[What you should do] Copy out every record below with complete accuracy.

Records excerpted from a collection:
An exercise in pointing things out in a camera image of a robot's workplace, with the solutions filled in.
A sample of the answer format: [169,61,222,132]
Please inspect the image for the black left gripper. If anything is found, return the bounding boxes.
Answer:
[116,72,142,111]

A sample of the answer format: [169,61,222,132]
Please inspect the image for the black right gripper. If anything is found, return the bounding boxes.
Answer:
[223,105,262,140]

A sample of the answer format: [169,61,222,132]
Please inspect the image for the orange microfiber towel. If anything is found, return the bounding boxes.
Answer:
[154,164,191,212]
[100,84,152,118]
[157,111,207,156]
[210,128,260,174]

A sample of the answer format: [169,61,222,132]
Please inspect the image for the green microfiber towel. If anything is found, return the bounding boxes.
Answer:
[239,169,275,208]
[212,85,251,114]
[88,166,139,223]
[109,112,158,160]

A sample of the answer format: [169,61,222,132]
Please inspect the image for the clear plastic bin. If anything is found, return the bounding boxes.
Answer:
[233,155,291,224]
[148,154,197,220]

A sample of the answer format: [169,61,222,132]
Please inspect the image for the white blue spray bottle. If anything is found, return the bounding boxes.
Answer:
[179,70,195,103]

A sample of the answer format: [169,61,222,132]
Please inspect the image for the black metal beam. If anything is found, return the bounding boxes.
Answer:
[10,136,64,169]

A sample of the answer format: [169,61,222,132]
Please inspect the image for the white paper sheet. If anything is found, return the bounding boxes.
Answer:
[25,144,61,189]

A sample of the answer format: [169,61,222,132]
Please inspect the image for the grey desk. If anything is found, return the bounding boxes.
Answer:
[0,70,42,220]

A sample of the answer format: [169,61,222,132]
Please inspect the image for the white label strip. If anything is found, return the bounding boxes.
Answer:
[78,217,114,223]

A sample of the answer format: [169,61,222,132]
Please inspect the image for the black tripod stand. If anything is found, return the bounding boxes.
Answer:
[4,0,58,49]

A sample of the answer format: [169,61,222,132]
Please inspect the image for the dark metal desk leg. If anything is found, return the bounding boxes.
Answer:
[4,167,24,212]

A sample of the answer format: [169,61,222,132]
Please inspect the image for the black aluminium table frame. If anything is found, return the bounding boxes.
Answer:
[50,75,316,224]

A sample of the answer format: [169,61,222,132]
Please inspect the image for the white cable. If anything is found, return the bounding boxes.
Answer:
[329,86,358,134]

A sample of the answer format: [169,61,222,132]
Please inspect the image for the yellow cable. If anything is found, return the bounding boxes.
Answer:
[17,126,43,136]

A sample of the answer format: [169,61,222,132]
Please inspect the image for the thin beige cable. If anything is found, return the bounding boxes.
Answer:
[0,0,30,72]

[Task output]
An exercise in pointing things out in a camera image of a robot's workplace, with the solutions filled in.
A sample of the answer format: [169,61,222,132]
Please inspect the image for the black left gripper. If anything is found, return the bounding boxes.
Answer:
[116,72,142,111]

A sample of the answer format: [169,61,222,132]
Please inspect the image for the black right gripper. If anything is found, return the bounding boxes.
Answer:
[223,105,262,140]

A sample of the answer format: [169,61,222,132]
Please inspect the image for the orange microfiber towel. If anything is found, return the bounding boxes.
Answer:
[154,164,191,212]
[100,84,152,118]
[157,111,207,156]
[210,128,260,174]

A sample of the answer format: [169,61,222,132]
Please inspect the image for the green microfiber towel. If anything is found, return the bounding boxes.
Answer:
[239,169,275,208]
[212,85,251,114]
[88,166,139,223]
[109,112,158,160]

A sample of the answer format: [169,61,222,132]
Please inspect the image for the clear plastic bin. If anything is found, return the bounding boxes.
Answer:
[233,155,291,224]
[148,154,197,220]

A sample of the answer format: [169,61,222,132]
Please inspect the image for the white blue spray bottle. If anything is found, return the bounding boxes.
Answer:
[179,70,195,103]

A sample of the answer format: [169,61,222,132]
Please inspect the image for the black metal beam. If anything is found, return the bounding boxes.
Answer:
[10,136,64,169]

A sample of the answer format: [169,61,222,132]
Please inspect the image for the white paper sheet. If anything is found, return the bounding boxes.
Answer:
[25,144,61,189]

A sample of the answer format: [169,61,222,132]
Please inspect the image for the grey desk. If anything is found, return the bounding boxes.
Answer:
[0,70,42,220]

A sample of the answer format: [169,61,222,132]
Please inspect the image for the white label strip. If anything is found, return the bounding boxes.
Answer:
[78,217,114,223]

A sample of the answer format: [169,61,222,132]
Please inspect the image for the black tripod stand. If anything is found, return the bounding boxes.
Answer:
[4,0,58,49]

A sample of the answer format: [169,61,222,132]
Please inspect the image for the dark metal desk leg. If anything is found, return the bounding boxes.
Answer:
[4,167,24,212]

A sample of the answer format: [169,61,222,132]
Please inspect the image for the black aluminium table frame. If anything is found, return the bounding boxes.
Answer:
[50,75,316,224]

A sample of the answer format: [169,61,222,132]
Please inspect the image for the white cable. If anything is found, return the bounding boxes.
Answer:
[329,86,358,134]

A sample of the answer format: [169,61,222,132]
Please inspect the image for the yellow cable. If anything is found, return the bounding boxes.
Answer:
[17,126,43,136]

A sample of the answer format: [169,61,222,132]
Please inspect the image for the thin beige cable. If anything is found, return the bounding boxes.
Answer:
[0,0,30,72]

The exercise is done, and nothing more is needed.